• EXERCISE DATA:
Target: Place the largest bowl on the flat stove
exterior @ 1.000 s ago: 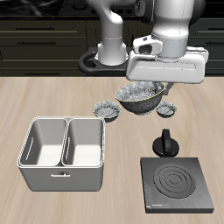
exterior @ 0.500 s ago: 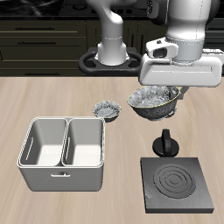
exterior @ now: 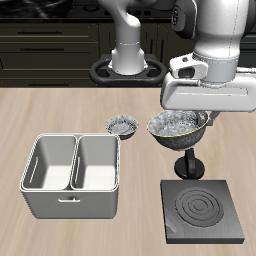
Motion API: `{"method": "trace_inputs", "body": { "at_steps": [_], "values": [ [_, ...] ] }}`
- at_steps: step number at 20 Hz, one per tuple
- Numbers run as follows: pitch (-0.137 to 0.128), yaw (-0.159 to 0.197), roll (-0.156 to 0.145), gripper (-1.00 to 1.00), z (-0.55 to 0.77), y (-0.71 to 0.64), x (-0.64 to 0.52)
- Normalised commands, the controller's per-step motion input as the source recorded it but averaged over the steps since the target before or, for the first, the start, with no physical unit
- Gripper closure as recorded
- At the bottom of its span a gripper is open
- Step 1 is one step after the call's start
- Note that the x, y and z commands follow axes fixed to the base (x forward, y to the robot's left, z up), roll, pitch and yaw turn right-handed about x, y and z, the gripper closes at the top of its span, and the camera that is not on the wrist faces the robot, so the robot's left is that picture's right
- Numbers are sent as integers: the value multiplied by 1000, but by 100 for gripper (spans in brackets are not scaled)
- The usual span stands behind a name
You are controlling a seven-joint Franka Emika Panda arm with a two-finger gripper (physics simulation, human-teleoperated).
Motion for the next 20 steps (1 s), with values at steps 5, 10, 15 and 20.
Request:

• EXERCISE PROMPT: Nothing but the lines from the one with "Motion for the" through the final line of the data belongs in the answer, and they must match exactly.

• RESULT FOR THIS EXERCISE:
Motion for the next 20 steps (1 s), with values at steps 5, 10, 15 and 20.
Request:

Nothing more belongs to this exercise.